## AIM OF THE EXERCISE
Transcribe exactly the line containing "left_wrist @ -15" plus every later line in the data.

★ ★ ★ ★ ★ ★ ★

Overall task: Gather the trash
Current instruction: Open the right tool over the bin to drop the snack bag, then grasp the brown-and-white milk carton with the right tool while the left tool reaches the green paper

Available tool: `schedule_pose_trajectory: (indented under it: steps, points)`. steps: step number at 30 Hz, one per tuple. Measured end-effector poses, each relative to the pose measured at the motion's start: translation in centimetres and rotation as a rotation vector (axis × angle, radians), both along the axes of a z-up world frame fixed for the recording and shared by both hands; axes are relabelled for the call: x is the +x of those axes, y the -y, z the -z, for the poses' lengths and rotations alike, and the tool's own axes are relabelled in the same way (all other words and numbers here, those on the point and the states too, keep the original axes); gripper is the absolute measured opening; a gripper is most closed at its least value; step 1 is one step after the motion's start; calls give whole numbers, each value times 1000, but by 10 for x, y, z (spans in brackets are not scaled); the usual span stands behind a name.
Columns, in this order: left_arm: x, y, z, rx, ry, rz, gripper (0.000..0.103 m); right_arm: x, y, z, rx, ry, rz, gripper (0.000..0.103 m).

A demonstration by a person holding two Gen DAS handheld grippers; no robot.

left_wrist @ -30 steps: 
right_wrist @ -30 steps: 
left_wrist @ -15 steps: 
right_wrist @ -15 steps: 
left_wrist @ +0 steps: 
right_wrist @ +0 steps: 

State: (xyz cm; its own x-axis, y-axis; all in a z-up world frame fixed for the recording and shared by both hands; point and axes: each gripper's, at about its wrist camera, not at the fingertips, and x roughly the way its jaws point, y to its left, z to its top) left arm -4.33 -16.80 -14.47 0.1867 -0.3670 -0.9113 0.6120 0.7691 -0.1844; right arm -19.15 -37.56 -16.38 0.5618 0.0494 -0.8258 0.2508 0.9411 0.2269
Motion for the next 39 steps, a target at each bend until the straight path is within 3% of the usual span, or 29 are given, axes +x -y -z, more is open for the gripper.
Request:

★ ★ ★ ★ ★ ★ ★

## ANSWER BOX
left_wrist @ -15 steps: 
right_wrist @ -15 steps: 
left_wrist @ +0 steps: 
right_wrist @ +0 steps: 

State: (xyz cm; its own x-axis, y-axis; all in a z-up world frame fixed for the recording and shared by both hands; point and axes: each gripper's, at about its wrist camera, not at the fingertips, and x roughly the way its jaws point, y to its left, z to its top) left arm -4.33 -16.80 -14.47 0.1867 -0.3670 -0.9113 0.6120 0.7691 -0.1844; right arm -19.15 -37.56 -16.38 0.5618 0.0494 -0.8258 0.2508 0.9411 0.2269
Motion for the next 39 steps, a target at each bend until the straight path is within 3% of the usual span, or 29 are given, axes +x -y -z, more is open for the gripper.
Request:

Nothing further is needed for the answer.